Output the whole listing again, exactly as it reads.

▶ _Source material_:

━━━━━━━━━━━━━━━━

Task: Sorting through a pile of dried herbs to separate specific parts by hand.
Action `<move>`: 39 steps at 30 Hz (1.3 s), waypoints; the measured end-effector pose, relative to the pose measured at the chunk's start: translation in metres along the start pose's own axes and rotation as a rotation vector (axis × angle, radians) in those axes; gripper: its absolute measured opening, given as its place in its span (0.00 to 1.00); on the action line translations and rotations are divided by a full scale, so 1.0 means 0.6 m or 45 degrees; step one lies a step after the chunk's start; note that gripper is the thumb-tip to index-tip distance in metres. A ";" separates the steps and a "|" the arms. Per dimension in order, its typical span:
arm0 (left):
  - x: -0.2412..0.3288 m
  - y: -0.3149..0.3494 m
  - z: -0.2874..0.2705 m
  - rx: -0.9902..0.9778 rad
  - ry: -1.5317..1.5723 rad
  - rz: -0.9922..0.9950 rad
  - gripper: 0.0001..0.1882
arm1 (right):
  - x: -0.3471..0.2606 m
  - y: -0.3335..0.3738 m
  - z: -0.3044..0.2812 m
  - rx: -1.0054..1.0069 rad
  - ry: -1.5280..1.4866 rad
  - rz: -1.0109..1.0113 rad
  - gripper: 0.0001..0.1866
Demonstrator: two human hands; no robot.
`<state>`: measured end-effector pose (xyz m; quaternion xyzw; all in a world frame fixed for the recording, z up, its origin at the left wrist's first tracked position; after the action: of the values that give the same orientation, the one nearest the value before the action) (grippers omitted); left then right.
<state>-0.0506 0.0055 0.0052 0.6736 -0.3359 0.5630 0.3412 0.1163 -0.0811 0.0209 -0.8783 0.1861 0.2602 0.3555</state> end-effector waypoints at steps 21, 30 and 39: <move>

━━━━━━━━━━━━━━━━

▶ _Response to the task_:
Task: Sorting through a pile of dried herbs to separate specific parts by hand.
Action `<move>`: 39 steps at 30 Hz (1.3 s), waypoints; the measured end-effector pose, relative to the pose measured at the chunk's start: translation in metres along the start pose's own axes and rotation as a rotation vector (axis × angle, radians) in those axes; gripper: its absolute measured opening, given as its place in its span (0.00 to 1.00); on the action line translations and rotations are divided by a full scale, so 1.0 means 0.6 m or 45 degrees; step one lies a step after the chunk's start; note that gripper is the thumb-tip to index-tip distance in metres. A ";" separates the steps and a "|" the arms. Per dimension in order, its typical span:
arm0 (left):
  - x: -0.2412..0.3288 m
  - y: -0.3149..0.3494 m
  - z: -0.2874..0.2705 m
  - rx: -0.9902..0.9778 rad
  - ry: -1.5317..1.5723 rad
  - rz: -0.9922..0.9950 rad
  - gripper: 0.0001..0.1882
arm1 (right):
  - x: -0.3471..0.2606 m
  - y: -0.3335..0.3738 m
  - z: -0.3044..0.2812 m
  - rx: -1.0054..1.0069 rad
  - ry: -1.5280..1.4866 rad
  - rz: -1.0109..1.0113 rad
  - gripper: 0.0001..0.1866
Demonstrator: two human hands; no robot.
`<state>`: measured end-effector pose (xyz m; quaternion xyzw; all in a world frame fixed for the recording, z up, its origin at the left wrist's first tracked position; after the action: of the values that give the same orientation, the one nearest the value before the action) (grippers omitted); left then right.
<state>-0.0506 0.0055 0.0052 0.6736 -0.3359 0.5630 0.3412 0.1163 -0.0811 0.0209 -0.8783 0.1861 0.2602 0.3555</state> end-effector waypoints at steps 21, 30 and 39: <move>

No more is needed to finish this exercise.